Daniel thought from time to time of the savages who'd done it. Dispatched from Syria or Lebanon? Or locals, still living in Bethlehem, passing that house, now demolished, and really believing they'd shown God to be great?
And what of the seven kids? Who was raising them? What had they been told?
That the Jews had done it?
Daddy and Mommy, martyrs to Palestine?
The Arabs loved martyrs. After the intifada ended, there'd been a martyr shortage, young guys with scraped feet or the flu claiming they'd gotten hurt fighting the Zionists.
The virtue of suffering.
We, their Jewish cousins, aren't much different, are we? he thought. Though we're a little more subtle about it.
Democracy…
And now these American killings.
Three homicides of children in three separate police districts- Delaware had a point about that. Spread out over a vast, shapeless thing that calls itself a city.
Retarded kids, how could you get any crueler?
Gene said they called them something else nowadays… developmentally challenged.
“Nowadays, everyone's challenged, Danny Boy. Short people are vertically challenged, drunks are sobriety-challenged, criminal scumbags are socially challenged.”
“Socially challenged sounds more like someone shy, Gene.”
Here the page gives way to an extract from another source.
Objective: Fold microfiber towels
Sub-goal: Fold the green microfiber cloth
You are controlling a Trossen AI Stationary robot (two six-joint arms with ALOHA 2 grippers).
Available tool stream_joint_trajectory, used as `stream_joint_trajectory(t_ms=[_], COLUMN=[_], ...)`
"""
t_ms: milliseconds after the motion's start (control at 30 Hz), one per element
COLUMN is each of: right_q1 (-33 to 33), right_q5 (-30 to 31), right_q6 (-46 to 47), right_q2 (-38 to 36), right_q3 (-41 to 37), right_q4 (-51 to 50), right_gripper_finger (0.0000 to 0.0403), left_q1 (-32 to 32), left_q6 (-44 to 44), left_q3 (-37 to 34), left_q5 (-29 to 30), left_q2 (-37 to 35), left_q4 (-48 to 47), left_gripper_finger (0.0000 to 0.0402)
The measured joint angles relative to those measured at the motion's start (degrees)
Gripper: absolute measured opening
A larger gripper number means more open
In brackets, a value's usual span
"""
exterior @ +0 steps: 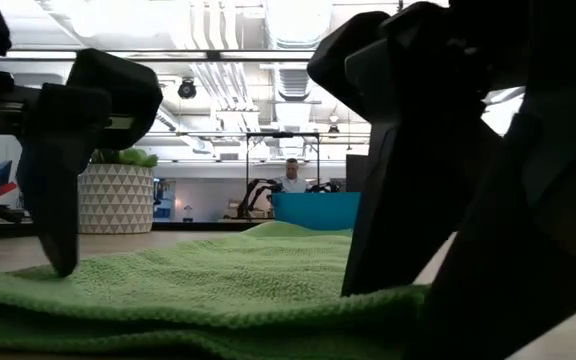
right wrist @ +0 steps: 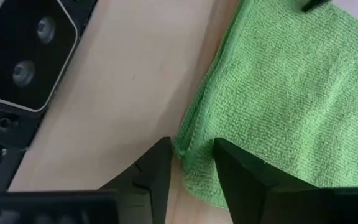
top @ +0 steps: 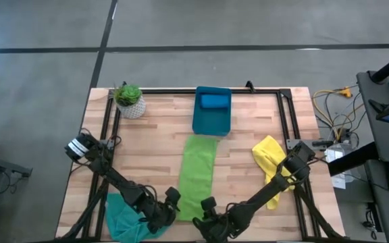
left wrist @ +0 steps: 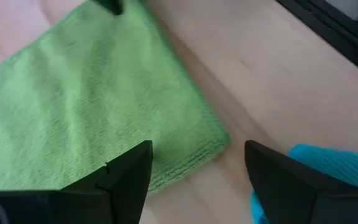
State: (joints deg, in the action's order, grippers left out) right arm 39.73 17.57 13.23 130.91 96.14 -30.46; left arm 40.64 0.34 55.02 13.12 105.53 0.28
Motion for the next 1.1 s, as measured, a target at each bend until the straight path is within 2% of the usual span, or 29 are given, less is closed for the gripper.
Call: stream_joint_trajectory(t_ms=[133,300,400,500,667,833,933,1100], right_q1=[0.2,0.3,0.3,0.3,0.2,0.1,0.1,-0.2], right_q5=[0.0,-0.2,-0.2,-0.2,-0.5,-4.5,-4.9,-5.9], right_q6=[0.2,0.3,1.8,3.1,4.0,7.4,8.6,9.7], right_q2=[0.0,0.0,0.0,-0.1,-1.7,-6.1,-8.0,-9.6], right_q3=[-0.2,-0.3,-0.3,-0.4,-0.7,-0.5,-0.2,0.1], right_q4=[0.1,0.3,0.2,0.0,-1.1,0.0,0.7,2.5], right_gripper_finger=[0.0086,0.0037,0.0014,0.0010,0.0010,0.0009,0.0009,0.0009], left_q1=[-0.1,0.3,0.7,1.2,1.6,1.6,1.6,1.4], left_q6=[-0.6,-1.1,-1.1,-1.1,-1.1,-1.5,-2.0,-3.0], left_q3=[-0.1,-0.3,-0.3,-0.3,-0.3,-0.3,-0.3,0.1], left_q5=[2.9,8.3,8.1,6.9,6.3,3.6,1.3,0.7], left_q2=[0.1,0.4,0.4,0.4,-0.4,-3.0,-4.1,-5.1], left_q4=[0.1,-0.3,0.3,0.3,0.3,0.9,1.2,1.2], left_gripper_finger=[0.0205,0.0113,0.0055,0.0010,0.0006,0.0001,0.0001,0.0002])
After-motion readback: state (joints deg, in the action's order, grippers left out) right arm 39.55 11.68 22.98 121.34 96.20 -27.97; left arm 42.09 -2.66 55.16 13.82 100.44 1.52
“That's the point, my friend. It's not supposed to make sense. A con game, like that book, 1984. Change the names to confuse the good guys.”
Socially challenged.
So what does that make me on this case? And Sturgis and Delaware.
Solution-challenged?
No, just stuck.
32
Seven-thirty a.m. I was at the doors to the Biomed library when they opened, barely awake, showered but unshaven, still tasting gulped coffee.
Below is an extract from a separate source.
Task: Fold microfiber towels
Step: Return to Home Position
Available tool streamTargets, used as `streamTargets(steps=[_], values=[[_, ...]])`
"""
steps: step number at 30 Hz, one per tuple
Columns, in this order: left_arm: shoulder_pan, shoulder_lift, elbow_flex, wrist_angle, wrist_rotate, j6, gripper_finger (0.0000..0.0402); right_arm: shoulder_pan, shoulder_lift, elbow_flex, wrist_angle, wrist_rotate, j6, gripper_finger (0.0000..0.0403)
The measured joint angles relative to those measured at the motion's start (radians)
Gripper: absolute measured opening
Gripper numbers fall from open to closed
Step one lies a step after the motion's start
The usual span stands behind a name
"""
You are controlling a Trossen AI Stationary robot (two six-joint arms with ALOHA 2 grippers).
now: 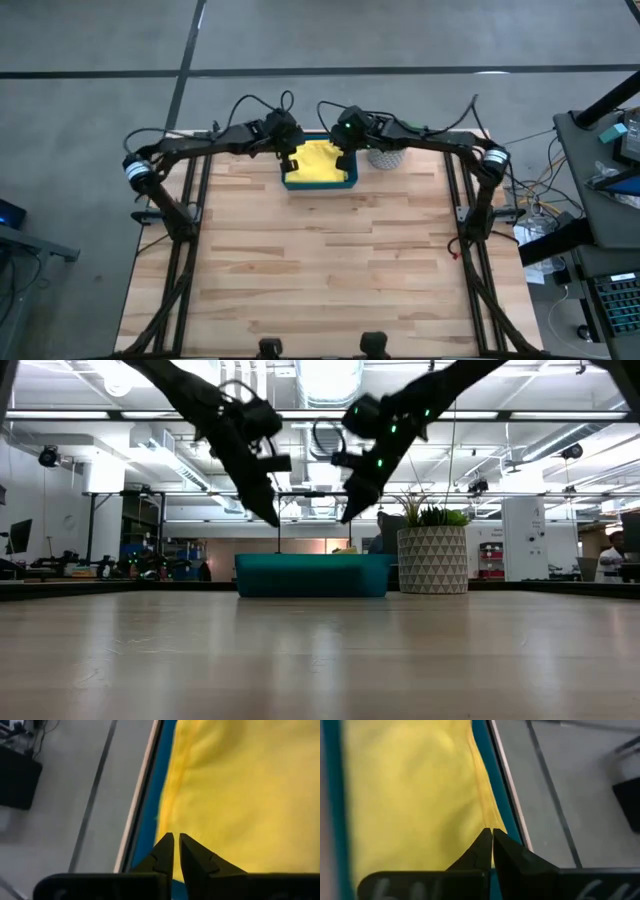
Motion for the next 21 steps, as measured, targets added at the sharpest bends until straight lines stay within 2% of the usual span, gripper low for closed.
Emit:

I worked for two hours, finding only one reference to the group called Meta. But it was enough.
Wire-service piece, three years old, carried locally by the Daily News.
GENIUS GROUP EDITORIAL
CAUSES CONTROVERSY
NEW YORK- Opinions supporting selective breeding to improve genetic stock as well as mercy killing of the retarded, published by an organization of self-described geniuses, have raised controversy among members of social-advocacy organizations and put the group under an unaccustomed spotlight.
Meta, a little-known Manhattan-based club founded ten years ago to provide information about creativity and giftedness, now finds itself accused of fascism.
The article under fire was written by Meta director and attorney Farley Sanger in The Pathfinder, the group's quarterly newsletter. In it, Sanger calls for a “new utopia” based upon “objectively measured intellectual ability” and questions the value of providing special education and other services, including medical care, to the developmentally disabled, whom he labels meat without mentation.